< Jesaja 18 >

1 Ha, het land van de gonzende vleugels, Aan de overzijde der stromen van Koesj,
Woe to the land shadowing with wings, which is beyond the rivers of Ethiopia:
2 Dat gezanten zendt over zee, In rieten boten over het water. Keert terug, snelle boden, naar het rijzige, glanzende volk, Naar de natie, heinde en verre geducht, Naar het volk van kracht en victorie, Wiens land is doorsneden van stromen.
That sends ambassadors by the sea, even in vessels of bulrushes upon the waters, saying, Go, all of you swift messengers, to a nation scattered and peeled, to a people terrible from their beginning until now; a nation meted out and trodden down, whose land the rivers have spoiled!
3 Gij allen, die de wereld bewoont, En de aarde bevolkt, Ziet toe, als de banier wordt geplant op de bergen, Luistert, als de bazuin wordt gestoken!
All you inhabitants of the world, and dwellers on the earth, see all of you, when he lifts up an explicit sign on the mountains; and when he blows a trumpet, hear all of you.
4 Want dit heeft Jahweh mij gezegd: Rustig zie Ik toe in mijn woning, Als de stralende gloed van de zon, Als een nevel van dauw in de oogst.
For so the LORD said unto me, I will take my rest, and I will consider in my dwelling place like a clear heat upon herbs, and like a cloud of dew in the heat of harvest.

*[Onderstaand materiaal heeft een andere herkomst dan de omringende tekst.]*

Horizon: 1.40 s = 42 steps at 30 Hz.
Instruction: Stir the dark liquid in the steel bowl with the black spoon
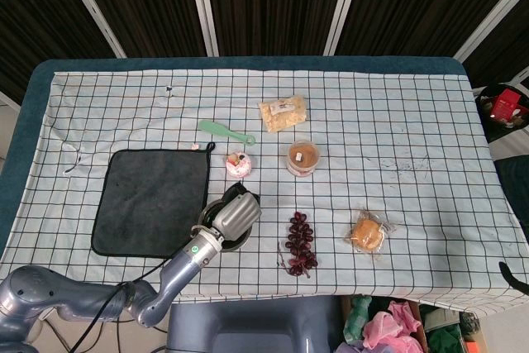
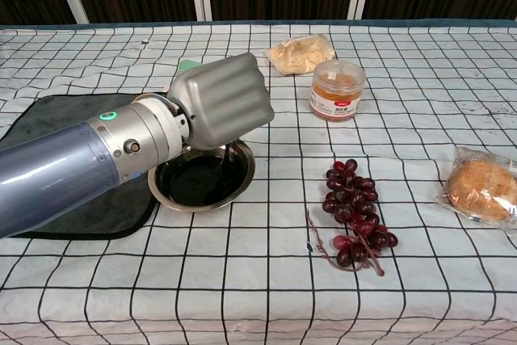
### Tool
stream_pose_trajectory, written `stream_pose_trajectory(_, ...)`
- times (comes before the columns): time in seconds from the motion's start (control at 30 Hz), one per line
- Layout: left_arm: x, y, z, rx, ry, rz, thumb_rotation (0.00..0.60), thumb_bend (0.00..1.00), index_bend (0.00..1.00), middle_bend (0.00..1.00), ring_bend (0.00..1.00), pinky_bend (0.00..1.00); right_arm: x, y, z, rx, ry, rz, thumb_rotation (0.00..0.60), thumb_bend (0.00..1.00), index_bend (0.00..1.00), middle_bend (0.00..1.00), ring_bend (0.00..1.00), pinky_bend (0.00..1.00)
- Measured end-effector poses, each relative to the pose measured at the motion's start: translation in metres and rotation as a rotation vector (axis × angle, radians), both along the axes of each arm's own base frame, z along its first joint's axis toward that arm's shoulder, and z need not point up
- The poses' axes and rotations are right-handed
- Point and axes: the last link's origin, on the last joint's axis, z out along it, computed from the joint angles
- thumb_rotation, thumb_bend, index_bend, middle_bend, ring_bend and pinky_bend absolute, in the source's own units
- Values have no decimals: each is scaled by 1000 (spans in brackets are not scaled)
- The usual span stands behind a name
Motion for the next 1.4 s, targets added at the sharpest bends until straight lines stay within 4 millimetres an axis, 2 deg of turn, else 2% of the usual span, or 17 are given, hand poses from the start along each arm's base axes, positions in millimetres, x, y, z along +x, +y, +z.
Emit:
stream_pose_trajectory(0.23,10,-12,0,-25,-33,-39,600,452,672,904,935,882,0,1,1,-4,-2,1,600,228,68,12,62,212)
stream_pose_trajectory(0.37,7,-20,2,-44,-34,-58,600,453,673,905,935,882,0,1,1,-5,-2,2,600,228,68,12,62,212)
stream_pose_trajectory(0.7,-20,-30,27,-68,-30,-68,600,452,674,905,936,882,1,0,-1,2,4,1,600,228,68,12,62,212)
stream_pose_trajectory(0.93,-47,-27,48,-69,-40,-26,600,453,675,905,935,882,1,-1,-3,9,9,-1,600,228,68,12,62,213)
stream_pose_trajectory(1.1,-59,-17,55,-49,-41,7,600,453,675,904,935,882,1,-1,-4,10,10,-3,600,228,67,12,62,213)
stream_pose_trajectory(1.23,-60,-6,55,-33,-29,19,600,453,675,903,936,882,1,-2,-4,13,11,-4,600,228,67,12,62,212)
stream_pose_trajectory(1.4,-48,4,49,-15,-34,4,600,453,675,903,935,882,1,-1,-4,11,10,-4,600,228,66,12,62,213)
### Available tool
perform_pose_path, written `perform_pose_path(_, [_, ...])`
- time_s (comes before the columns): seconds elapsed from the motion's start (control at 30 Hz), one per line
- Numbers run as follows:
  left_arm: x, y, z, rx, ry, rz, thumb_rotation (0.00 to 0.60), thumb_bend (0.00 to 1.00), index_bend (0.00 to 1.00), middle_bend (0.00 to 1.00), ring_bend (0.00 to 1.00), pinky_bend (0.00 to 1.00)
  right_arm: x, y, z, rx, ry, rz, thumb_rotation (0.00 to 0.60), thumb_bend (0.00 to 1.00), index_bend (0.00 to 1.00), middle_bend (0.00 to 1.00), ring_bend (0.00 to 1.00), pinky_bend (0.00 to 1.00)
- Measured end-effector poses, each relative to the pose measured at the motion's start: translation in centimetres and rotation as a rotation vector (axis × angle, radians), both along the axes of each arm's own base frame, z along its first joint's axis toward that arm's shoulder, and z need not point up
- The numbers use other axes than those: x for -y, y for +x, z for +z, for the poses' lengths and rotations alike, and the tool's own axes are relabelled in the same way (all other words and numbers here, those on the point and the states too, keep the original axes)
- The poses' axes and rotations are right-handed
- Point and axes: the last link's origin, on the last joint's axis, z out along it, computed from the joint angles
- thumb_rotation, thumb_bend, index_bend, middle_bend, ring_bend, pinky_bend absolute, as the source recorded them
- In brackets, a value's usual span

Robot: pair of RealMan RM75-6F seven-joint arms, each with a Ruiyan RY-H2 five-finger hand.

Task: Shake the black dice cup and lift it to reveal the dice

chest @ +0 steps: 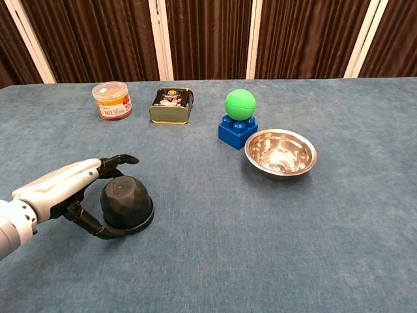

5 Want vóór de oogst, als de bloeitijd voorbij is, En de bloesems rijpende druiven worden, Snijdt Hij de ranken af met het mes, En kapt Hij de takken weg.
For before the harvest, when the bud is perfect, and the sour grape is ripening in the flower, he shall both cut off the sprigs with pruning hooks, and take away and cut down the branches.
6 Beiden worden aan de gieren der bergen gelaten, En aan de beesten der vlakte; Daar brengen de gieren de zomer door, Al de beesten der vlakte de winter.
They shall be left together unto the fowls of the mountains, and to the beasts of the earth: and the fowls shall summer upon them, and all the beasts of the earth shall winter upon them.
7 Dan zullen er offers worden gebracht Voor Jahweh der heirscharen Door het rijzige, glanzende volk, Door de natie, heinde en verre geducht; Door het volk van kracht en victorie, Wiens land is doorsneden van stromen: Naar de plaats van de Naam van Jahweh der heirscharen, Naar de berg Sion!
In that time shall the present be brought unto the LORD of hosts of a people scattered and peeled, and from a people terrible from their beginning until now; a nation meted out and trodden under foot, whose land the rivers have spoiled, to the place of the name of the LORD of hosts, the mount Zion.